NBA

Ex-Knick Sprewell charged with disorderly conduct

Apparently Latrell Sprewell likes his music loud and his jump suits orange.

The ex-Knick was arrested at his Milwaukee home on New Year’s Eve afternoon and charged with disorderly conduct after police received repeated complaints about loud music coming from the house.

Sprewell, 42, played for the Knicks from 1998-2003 and also for the Warriors and Timberwolves during a 13-year career which ended in 2005. He helped the Knicks reach the NBA Finals during the truncated 1998-99 season when he averaged 16.4 points per game.

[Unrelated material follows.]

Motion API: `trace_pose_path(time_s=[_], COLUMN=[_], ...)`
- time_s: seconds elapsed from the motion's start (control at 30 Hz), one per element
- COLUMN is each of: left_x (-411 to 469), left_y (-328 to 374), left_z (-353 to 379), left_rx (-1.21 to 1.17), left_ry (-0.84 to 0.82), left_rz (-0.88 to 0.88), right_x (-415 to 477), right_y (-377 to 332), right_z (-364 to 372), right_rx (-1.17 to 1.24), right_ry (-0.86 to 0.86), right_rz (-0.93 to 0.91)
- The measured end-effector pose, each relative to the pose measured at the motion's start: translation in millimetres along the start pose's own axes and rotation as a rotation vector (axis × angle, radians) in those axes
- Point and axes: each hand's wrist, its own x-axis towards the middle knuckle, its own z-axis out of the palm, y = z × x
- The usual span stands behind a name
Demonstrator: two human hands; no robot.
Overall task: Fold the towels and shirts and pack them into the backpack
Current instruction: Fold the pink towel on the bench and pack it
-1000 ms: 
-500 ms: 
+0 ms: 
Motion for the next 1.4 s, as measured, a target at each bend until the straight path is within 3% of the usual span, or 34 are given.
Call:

But Sprewell is best known for a 1997 incident while with Golden State, when he choked P.J. Carlesimo, then the Warriors’ coach and now the Nets’ interim coach, during practice.

After commissioner David Stern suspended Sprewell for a full 82-game season, an arbitrator reduced the penalty to the balance of the 1997-98 season (68 games). Once reinstated, Sprewell was traded to the Knicks in time for the start of the lockout shortened 1998-99 season in the deal that sent John Starks and others to Golden State.

The Knicks lost the NBA Finals to San Antonio in five games that season and haven’t won a playoff series since.

According to the Milwaukee Journal-Sentinel, police would not release details of Monday’s incident other than to report they had received two complaints within one hour Monday afternoon and had received several complaints of loud music from the residence in recent months. Sprewell was booked around 4:15 p.m.

It is not the first time the four-time All-Star has found trouble in his hometown since turning down a three-year $21 million contract extension from the Timberwolves early in the 2004 season.

“I’ve got my family to feed,” he said in explaining why he declined the lucrative deal. He went on to have the worst season of his career.

His suburban River Hills, Wis., home was foreclosed on in 2008. U.S. marshals auctioned off his 70-foot, $1.5 million yacht “Milwaukee’s Best” in 2007 and in 2011 Sprewell reportedly owed the state $3.5 million in unpaid income taxes, placing him atop the list of the state’s deadbeats.

In December 2006, Sprewell was accused of assaulting Candace Cabbil, his longtime girlfriend and the mother of four of his children, in their Westchester home and refusing to let police in during a 90-minute standoff.

He was ordered by a judge to stay away from Cabbil and his children following the incident, but charges were dropped as was a 2006 charge in Milwaukee that he choked a woman during sex.